These computer readable program instructions may also be stored in
a computer readable storage medium that can direct a computer, a
programmable data processing apparatus, and/or other devices to
function in a particular manner, such that the computer readable
storage medium having instructions stored therein comprises an
article of manufacture including instructions which implement
aspects of the function/act specified in the flowchart and/or block
diagram block or blocks.
[0058] The computer readable program instructions may also be
loaded onto a computer, other programmable data processing
apparatus, or other device to cause a series of operational steps
to be performed on the computer, other programmable apparatus or
other device to produce a computer implemented process, such that
the instructions which execute on the computer, other programmable
apparatus, or other device implement the functions/acts specified
in the flowchart and/or block diagram block or blocks.
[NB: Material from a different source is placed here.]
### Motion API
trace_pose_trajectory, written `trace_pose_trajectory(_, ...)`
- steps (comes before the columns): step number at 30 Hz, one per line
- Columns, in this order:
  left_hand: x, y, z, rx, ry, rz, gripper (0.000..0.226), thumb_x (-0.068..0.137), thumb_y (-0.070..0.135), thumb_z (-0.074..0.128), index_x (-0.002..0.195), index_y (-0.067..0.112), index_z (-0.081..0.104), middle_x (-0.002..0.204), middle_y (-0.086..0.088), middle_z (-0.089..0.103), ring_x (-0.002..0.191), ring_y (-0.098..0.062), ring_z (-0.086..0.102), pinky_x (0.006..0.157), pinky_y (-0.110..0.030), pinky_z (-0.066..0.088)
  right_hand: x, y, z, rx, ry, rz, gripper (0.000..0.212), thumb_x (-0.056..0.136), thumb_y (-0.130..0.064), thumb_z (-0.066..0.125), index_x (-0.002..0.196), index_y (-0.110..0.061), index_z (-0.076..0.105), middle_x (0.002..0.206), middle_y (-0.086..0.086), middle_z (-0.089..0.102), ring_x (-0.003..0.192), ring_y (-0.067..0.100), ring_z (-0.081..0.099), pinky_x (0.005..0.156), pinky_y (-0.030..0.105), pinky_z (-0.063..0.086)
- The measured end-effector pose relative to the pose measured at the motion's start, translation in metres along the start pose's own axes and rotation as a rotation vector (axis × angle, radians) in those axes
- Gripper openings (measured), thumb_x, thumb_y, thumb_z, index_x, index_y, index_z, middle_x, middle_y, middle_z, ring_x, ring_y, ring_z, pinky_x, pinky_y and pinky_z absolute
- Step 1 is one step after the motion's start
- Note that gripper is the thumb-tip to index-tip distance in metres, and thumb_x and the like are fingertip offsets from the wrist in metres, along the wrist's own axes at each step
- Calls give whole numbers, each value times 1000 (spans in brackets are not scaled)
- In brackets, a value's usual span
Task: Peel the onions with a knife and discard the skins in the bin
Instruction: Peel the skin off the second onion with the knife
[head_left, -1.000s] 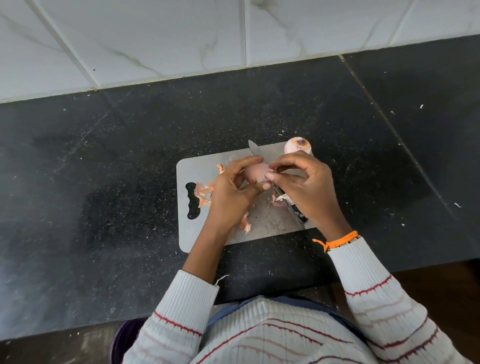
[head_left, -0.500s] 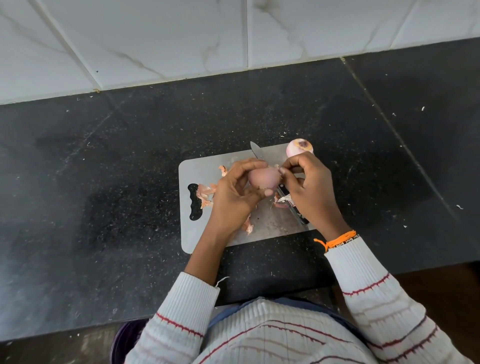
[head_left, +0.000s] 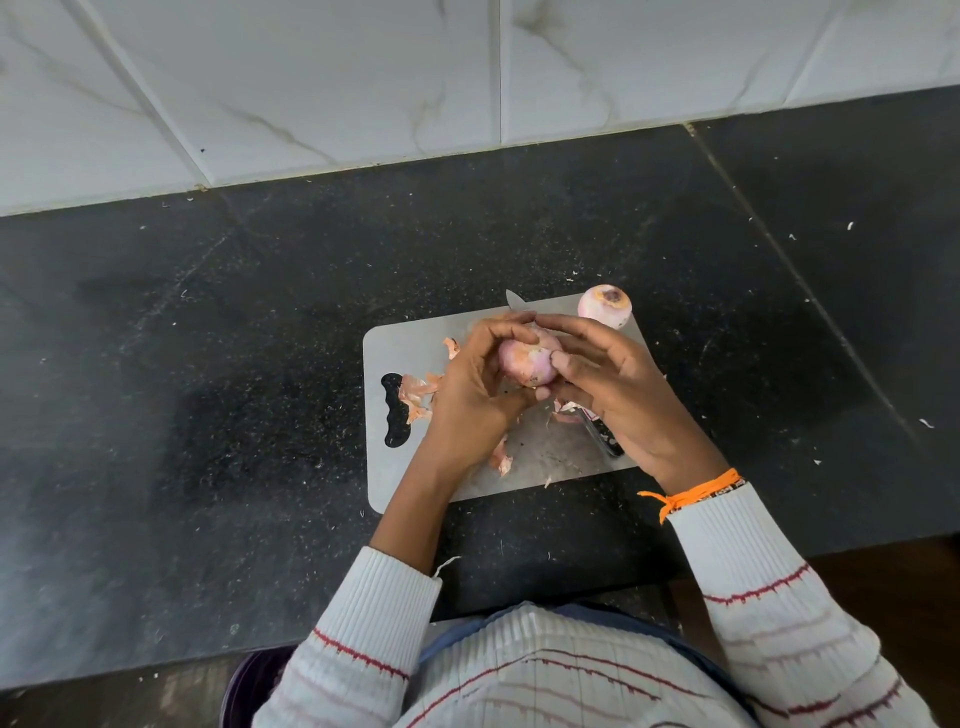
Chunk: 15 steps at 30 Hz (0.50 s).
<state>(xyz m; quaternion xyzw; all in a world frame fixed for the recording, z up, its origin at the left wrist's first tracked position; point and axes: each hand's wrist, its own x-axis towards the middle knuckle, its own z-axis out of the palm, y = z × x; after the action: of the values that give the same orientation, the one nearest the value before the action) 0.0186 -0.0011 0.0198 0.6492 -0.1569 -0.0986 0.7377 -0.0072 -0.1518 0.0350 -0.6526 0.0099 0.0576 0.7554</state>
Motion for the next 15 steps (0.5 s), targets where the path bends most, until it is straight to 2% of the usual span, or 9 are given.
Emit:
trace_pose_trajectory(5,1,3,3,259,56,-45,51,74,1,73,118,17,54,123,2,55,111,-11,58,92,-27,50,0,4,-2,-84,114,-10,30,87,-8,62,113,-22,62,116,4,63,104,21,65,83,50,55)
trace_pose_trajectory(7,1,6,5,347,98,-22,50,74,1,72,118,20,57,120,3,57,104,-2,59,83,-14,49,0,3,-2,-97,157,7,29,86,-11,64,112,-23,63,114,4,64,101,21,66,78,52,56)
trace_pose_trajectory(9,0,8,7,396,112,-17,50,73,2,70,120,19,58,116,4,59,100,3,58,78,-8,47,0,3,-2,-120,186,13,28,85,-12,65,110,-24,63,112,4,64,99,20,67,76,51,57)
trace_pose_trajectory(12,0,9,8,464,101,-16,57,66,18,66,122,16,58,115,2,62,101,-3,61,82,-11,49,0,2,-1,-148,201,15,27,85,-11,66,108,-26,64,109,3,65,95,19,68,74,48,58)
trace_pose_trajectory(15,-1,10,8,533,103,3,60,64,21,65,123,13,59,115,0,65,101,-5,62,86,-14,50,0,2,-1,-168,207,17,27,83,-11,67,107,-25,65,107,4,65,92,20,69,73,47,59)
[0059] The flowchart and block diagrams in the Figures illustrate
the architecture, functionality, and operation of possible
implementations of systems, methods, and computer program products
according to various embodiments of the present invention. In this
regard, each block in the flowchart or block diagrams may represent
a module, segment, or portion of instructions, which comprises one
or more executable instructions for implementing the specified
logical function(s). In some alternative implementations, the
functions noted in the blocks may occur out of the order noted in
the figures. For example, two blocks shown in succession may, in
fact, be executed substantially concurrently, or the blocks may
sometimes be executed in the reverse order, depending upon the
functionality involved. It will also be noted that each block of
the block diagrams and/or flowchart illustration, and combinations
of blocks in the block diagrams and/or flowchart illustration, can
be implemented by special purpose hardware-based systems that
perform the specified functions or acts or carry out combinations
of special purpose hardware and computer instructions.
[0060] Reference in the specification to "one embodiment" or "an
embodiment" of the present invention, as well as other variations
thereof, means that a particular feature, structure,
characteristic, and so forth described in connection with the
embodiment is included in at least one embodiment of the present
invention. Thus, the appearances of the phrase "in one embodiment"
or "in an embodiment", as well any other variations, appearing in
various places throughout the specification are not necessarily all
referring to the same embodiment.
[0061] It is to be appreciated that the use of any of the following
"/", "and/or", and "at least one of", for example, in the cases of
"A/B", "A and/or B" and "at least one of A and B", is intended to
encompass the selection of the first listed option (A) only, or the
selection of the second listed option (B) only, or the selection of
both options (A and B). As a further example, in the cases of "A,
B, and/or C" and "at least one of A, B, and C", such phrasing is
intended to encompass the selection of the first listed option (A)
only, or the selection of the second listed option (B) only, or the
selection of the third listed option (C) only, or the selection of
the first and the second listed options (A and B) only, or the
selection of the first and third listed options (A and C) only, or
the selection of the second and third listed options (B and C)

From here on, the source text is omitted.